**About this exercise**
Please give back, exactly as written, only the line containing "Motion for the" and every line after it until the data below ends.

•••

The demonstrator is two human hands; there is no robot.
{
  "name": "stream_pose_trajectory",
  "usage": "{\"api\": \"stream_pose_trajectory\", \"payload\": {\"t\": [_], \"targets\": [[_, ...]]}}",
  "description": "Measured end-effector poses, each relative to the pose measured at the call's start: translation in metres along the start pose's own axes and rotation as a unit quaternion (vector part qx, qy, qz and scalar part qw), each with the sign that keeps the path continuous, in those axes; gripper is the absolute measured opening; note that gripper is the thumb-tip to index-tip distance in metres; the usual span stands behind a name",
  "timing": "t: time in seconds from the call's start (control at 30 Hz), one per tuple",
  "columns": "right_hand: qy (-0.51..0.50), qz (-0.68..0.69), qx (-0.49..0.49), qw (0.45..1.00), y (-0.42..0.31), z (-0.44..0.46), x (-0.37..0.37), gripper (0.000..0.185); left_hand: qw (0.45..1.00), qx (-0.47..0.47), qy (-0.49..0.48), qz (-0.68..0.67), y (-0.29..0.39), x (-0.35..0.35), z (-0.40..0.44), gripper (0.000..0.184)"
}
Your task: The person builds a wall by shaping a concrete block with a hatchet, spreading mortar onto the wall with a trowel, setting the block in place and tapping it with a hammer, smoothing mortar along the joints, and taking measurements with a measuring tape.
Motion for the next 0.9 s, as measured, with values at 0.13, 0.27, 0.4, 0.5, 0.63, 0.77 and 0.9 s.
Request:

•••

**Output for this exercise**
Motion for the next 0.9 s, as measured, with values at 0.13, 0.27, 0.4, 0.5, 0.63, 0.77 and 0.9 s.
Request:

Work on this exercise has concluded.